Upcoming signings will be held on:

Saturday, October 16th, 2010 from 1:00 p.m. to 3:00 p.m. Borders, 2765 E. Bidwell St., Folsom CA 95630 (916) 984-5900

Sunday, October 17th, 2010 from 2:00 p.m. to 4:00 p.m. Copperfield's Books Petaluma, 140 Kentucky St., Petaluma, CA 95404 (707) 762-0563

Saturday, October 30th, 2010 from 11:00 a.m. to 2:00 p.m. Borders, 2339 Fair Oaks Blvd., Sacramento, CA 95825 (916) 564-0168


CONTEST

Steve is offering two lucky readers a copy of  In the Footsteps of Dracula.
 
Winners may choose paperback or pdf copy.
To enter: Name your favorite Dracula site (city, country, etc) for ONE chance to enter.

Be sure I have access to your email address.

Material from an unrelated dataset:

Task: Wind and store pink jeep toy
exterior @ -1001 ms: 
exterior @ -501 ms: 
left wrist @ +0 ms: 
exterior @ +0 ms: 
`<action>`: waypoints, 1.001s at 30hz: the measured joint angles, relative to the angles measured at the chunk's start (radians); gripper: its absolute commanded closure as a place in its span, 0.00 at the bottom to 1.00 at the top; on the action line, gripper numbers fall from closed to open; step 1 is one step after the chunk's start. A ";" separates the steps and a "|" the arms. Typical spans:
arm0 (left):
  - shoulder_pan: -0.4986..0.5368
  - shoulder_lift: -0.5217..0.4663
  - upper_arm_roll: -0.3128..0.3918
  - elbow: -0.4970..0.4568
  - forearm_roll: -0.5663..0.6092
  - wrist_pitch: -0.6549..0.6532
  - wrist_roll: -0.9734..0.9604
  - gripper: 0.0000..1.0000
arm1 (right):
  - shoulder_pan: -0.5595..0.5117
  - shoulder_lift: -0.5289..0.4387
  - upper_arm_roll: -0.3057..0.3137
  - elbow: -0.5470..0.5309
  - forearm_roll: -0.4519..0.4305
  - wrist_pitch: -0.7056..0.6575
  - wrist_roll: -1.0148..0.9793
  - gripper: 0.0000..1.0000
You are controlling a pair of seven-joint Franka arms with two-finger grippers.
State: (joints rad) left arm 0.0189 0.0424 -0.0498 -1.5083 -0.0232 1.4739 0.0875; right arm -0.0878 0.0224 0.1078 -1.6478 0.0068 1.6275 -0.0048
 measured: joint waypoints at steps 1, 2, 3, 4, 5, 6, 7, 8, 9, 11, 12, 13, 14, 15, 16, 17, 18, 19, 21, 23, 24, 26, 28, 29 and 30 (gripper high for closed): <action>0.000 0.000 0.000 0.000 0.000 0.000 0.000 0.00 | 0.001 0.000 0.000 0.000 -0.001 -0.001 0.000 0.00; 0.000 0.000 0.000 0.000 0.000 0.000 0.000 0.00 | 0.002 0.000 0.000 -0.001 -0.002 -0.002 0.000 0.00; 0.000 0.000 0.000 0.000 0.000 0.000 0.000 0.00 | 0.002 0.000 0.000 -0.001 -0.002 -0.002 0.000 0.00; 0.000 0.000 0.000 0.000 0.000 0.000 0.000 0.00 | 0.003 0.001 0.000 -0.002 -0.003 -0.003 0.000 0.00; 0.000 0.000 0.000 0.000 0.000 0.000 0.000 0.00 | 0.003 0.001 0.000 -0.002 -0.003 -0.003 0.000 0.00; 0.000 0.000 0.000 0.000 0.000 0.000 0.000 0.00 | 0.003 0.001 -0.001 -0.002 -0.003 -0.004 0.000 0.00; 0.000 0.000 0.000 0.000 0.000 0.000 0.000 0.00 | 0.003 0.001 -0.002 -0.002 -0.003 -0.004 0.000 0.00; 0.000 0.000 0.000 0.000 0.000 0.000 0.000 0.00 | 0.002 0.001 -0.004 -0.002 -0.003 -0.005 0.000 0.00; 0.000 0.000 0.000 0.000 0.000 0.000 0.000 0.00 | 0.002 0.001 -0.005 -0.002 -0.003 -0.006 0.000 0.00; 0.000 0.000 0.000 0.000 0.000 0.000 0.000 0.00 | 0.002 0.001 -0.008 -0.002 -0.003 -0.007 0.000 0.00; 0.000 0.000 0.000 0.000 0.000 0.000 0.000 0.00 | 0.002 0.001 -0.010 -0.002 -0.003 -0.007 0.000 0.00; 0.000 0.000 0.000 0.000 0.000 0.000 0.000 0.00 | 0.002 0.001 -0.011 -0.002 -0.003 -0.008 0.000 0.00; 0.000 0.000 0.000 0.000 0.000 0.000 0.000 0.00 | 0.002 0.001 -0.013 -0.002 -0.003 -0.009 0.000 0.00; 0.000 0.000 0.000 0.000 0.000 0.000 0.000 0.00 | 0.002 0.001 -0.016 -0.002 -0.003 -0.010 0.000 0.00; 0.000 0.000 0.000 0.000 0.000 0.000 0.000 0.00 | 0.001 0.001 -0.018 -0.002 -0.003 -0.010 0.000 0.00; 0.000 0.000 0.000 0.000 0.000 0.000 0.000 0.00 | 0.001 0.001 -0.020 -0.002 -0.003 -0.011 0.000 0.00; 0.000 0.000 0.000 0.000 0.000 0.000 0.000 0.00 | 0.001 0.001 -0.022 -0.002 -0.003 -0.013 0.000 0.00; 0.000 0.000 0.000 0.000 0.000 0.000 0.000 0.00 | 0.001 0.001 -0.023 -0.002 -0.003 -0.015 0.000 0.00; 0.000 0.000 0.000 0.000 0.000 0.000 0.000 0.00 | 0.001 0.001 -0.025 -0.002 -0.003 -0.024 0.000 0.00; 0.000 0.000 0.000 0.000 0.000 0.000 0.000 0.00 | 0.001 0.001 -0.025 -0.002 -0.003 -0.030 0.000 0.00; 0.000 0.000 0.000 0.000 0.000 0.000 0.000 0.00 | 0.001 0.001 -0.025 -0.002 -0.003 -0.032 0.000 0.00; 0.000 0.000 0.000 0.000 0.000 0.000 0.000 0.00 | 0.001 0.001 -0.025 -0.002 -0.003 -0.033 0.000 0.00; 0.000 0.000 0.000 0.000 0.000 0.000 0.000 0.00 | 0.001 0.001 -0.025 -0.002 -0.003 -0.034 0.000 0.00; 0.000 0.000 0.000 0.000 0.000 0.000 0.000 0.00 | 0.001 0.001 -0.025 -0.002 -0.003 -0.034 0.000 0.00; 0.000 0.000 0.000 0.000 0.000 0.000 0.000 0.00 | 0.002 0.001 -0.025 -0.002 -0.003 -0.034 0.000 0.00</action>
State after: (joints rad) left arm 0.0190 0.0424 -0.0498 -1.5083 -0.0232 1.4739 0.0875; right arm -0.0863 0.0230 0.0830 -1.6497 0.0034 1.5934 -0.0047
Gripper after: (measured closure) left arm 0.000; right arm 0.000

Contest is open world wide and ends Sept. 14.

15 comments:

madwoman-doing-cartwheels said...

OMG maybe I'm the first--that can't be a good thing. My favorite fiction Dracula stomping ground would be foggy London.

Thanks for the chance to win--would love a paperback copy.

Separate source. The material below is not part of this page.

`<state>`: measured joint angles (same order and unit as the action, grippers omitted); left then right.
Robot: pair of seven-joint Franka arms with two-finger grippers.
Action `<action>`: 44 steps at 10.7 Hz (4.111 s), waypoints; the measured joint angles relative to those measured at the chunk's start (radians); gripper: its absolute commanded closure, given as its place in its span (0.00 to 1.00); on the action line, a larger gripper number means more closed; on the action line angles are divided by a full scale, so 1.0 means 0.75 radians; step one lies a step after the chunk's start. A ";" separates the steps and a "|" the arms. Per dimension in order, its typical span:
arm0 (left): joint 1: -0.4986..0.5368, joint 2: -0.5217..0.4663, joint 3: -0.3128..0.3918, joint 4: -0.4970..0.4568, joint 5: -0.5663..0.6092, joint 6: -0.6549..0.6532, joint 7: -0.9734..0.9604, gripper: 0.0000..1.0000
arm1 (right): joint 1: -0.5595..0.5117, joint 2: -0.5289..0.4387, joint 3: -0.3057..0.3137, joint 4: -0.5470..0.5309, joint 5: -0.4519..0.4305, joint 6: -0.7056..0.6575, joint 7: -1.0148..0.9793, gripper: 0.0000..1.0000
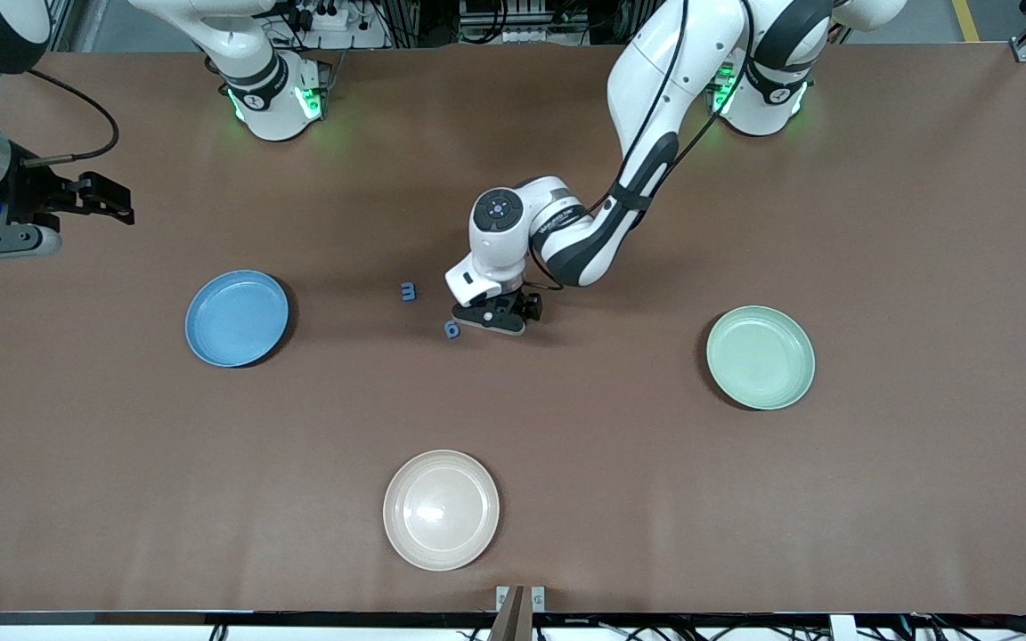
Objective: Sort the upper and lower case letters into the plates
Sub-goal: 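Lower the left gripper and grasp the teal R letter, then carry the teal R to the green plate while the right gripper reaches letters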
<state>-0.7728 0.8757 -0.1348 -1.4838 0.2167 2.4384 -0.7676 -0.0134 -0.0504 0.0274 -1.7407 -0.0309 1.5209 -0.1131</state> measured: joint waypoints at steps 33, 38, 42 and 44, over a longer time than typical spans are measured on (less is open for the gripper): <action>1.351 -0.452 -0.355 -0.208 -0.038 -0.798 0.868 1.00 | 0.668 0.689 0.006 -0.016 0.081 0.609 0.829 0.00; 1.334 -0.421 -0.368 -0.302 -0.040 -0.664 0.864 0.40 | 0.709 0.778 0.005 -0.199 0.040 0.946 0.791 0.00; 1.334 -0.422 -0.368 -0.300 -0.040 -0.663 0.858 0.08 | 0.758 0.739 0.005 -0.411 0.035 1.206 0.785 0.00; 1.334 -0.422 -0.368 -0.299 -0.040 -0.663 0.858 0.00 | 0.767 0.719 0.005 -0.460 0.035 1.246 0.785 0.00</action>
<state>0.2280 0.5591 -0.4110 -1.7084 0.1866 1.9414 -0.1242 0.5620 0.4886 0.0313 -2.0856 -0.0048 2.4555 0.4760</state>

bookcat1010 at gmail dot com

buddyt said...

I guess I am just into castle but my favorite is the real Castle of Dracula—Vlad Ţepeş' fortress at Poenari.

Thanks for the giveaway and for opening it to worldwide entries.

Much appreciated.

I would like a paperback copy if I get lucky

Carol T

buddytho {at} gmail DOT com

debbie said...

What an amazing story. It must have been really incredible to go to those places. My favorite site would be the fortress ruins, the birthplace of vlad. I would love to have a printed copy of this book.
twoofakind12@yahoo.com

SandyG265 said...

My favorite Dracula location is Whitby. Thanks for the giveaway. Would love to read this.

sgiden At verizon.net

Aik said...

I'd love to visit the Poienari Castle in Romania one day.

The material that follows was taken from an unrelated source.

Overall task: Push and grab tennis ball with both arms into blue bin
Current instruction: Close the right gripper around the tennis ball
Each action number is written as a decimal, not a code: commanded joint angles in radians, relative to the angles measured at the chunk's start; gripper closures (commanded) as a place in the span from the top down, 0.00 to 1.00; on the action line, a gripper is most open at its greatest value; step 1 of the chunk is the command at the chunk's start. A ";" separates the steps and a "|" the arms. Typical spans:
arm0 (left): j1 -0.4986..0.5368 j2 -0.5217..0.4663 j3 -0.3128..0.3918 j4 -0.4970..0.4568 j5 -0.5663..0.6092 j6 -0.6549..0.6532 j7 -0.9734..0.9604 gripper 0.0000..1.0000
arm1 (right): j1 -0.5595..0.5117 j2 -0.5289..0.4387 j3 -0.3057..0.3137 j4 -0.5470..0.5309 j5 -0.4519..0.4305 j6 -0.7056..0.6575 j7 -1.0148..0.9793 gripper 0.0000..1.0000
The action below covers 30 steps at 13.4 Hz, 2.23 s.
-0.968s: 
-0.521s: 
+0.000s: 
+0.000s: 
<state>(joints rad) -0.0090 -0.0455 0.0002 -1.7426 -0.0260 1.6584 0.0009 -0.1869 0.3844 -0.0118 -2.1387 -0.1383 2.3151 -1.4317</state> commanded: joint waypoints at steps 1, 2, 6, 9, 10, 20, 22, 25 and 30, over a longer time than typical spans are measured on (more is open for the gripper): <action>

aikychien at yahoo dot com

Dirgesinger said...

My favourite Dracula site would be (though hard to choose!) the house where He was born in 1431 in Segesvar (Hungarian name for Sighisoara). maybe its my favouirte because I have already been there once.

Thank You for the possibility to win!

gbiroblanka@gmail.com

Tony-Paul said...

This sounds like a great book and one I'd like to have in my research library. I envy you that journey! I think I'd like to see Vlad's birthplace in Sighisoara, which I understand is now a nightclub...Casa Vlad.

Julie S said...

I think London is a pretty cool site for Dracula's haunts.

juliecookies(at)gmail.com

Unknown said...

My favorite vampire site would be Forks Washington where the story of Twilight took place. Please enter me in contest. I love vampire books. Tore923@aol.com

Sandy Jay said...

My favorite site would be the Poenari Fortress.

I'd love a paperback copy of this book. Thanks for the giveaway.

forwhlz at gmail dot com

Sandy Rainey said...

Poenari is the place that most captures my imagination, as well. This book sounds like a must-read!

rrainey at columbus dot rr dot com

katsrus said...

Dracula's castle(Vlad the Impaler)is my favorite. Thank you for the giveaway. Your book sounds very interesting. I would love to win a paperback book.
Sue B
katsrus(at)gmail(dot)com

avalonne83 said...

Great giveaway! I'd love to be entered.

I'd like the Poienari Castle in Romania.

Please count me in. Thanks.

avalonne83 [at] yahoo [dot] it

Vickie said...

I'd say Whitby since it's where it seems most of the action takes place in the book.
I get to listen to DRACULA in October, I'm saving for my haunted books month of reading.

What a fab research trip that was. Thank you for sharing it.

VWinship at aol dot com

Barbara said...

I agree, about Whitby, England----my favorite place, too!

paperback book is my choice, please, if I win!